Whenever you define the schema as z.object, any field that is not defined in the schema won’t be saved. Let’s look at this schema:
export default defineConfig({
  // ...
  agents: [
    {
      name: "my_agent",
      runs: [
        {
          input: {
            schema: z.object({
                type: z.literal("message"),
                role: z.literal("user"),
                content: z.string(),
            })
          },
          output: {
            schema: z.object({
                type: z.literal("message"),
                role: z.literal("assistant"),
                content: z.string(),
            })
          }
        }
      ]
    }
    // ...
  ]
})
If you add an additional field to the item, it won’t be saved:
const run = await av.createRun({
  items: [
    { type: "message", role: "user", content: "Hello I'm Bob.", additional: "field" }
  ],
})

console.log(run.items[0])
// { type: "message", role: "user", content: "Hello I'm Bob." } - no "additional" field!
If you want to allow for additional fields, you can use z.looseObject:
{
  schema: z.looseObject({
    type: z.literal("message"),
    role: z.literal("user"),
    content: z.string(),
  })
}
This is very handy because often there are bunch of fields you want to validate and some more “open” model artifacts that should just be saved as is without thinking over their format.

Multiple runs

Your agent can have multiple run definitions.
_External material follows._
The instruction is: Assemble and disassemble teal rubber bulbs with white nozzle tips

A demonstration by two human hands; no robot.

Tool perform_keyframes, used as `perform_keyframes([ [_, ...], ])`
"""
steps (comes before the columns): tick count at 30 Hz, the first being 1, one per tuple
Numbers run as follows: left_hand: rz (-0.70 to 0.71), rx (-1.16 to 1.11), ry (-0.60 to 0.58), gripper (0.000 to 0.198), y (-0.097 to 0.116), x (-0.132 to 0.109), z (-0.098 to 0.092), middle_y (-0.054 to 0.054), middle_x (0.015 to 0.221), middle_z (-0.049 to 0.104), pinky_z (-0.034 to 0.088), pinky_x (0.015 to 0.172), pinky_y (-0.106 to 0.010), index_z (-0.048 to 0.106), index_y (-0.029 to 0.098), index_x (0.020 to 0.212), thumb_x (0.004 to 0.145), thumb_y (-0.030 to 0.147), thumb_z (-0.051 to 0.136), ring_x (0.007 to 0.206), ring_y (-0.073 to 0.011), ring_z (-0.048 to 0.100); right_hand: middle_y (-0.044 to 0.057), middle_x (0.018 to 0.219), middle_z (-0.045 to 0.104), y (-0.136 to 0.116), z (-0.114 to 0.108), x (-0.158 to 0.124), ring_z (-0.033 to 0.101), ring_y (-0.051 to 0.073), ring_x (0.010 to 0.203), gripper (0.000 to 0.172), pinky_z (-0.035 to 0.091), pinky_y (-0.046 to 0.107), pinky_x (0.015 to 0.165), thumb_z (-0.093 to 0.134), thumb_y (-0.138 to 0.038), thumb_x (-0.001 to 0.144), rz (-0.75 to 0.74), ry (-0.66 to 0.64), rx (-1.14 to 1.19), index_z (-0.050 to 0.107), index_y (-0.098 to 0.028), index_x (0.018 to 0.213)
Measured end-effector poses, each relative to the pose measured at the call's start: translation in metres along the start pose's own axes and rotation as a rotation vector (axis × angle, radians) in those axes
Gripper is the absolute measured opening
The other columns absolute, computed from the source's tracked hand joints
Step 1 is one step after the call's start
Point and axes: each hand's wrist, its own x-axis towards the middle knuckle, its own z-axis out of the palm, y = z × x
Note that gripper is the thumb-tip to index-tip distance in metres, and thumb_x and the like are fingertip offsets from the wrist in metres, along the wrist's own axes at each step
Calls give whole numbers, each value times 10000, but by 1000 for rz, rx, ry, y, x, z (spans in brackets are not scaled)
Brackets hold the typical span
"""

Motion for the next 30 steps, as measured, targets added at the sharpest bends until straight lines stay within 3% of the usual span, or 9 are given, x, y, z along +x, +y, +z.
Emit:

Each run goes with its own input, output and step schemas. Here’s how AgentView does the matching:
  1. Whenever you add or update the run, AgentView first matches the run input item against all the available run definitions in the config, to find the run.
  2. If it finds a match, it will use the found run schemas to validate the rest of the items in the run.
This implies that run inputs must be “distinguishable” from each other on the schema level. If 2 schemas match the same input, AgentView will treat this as an error.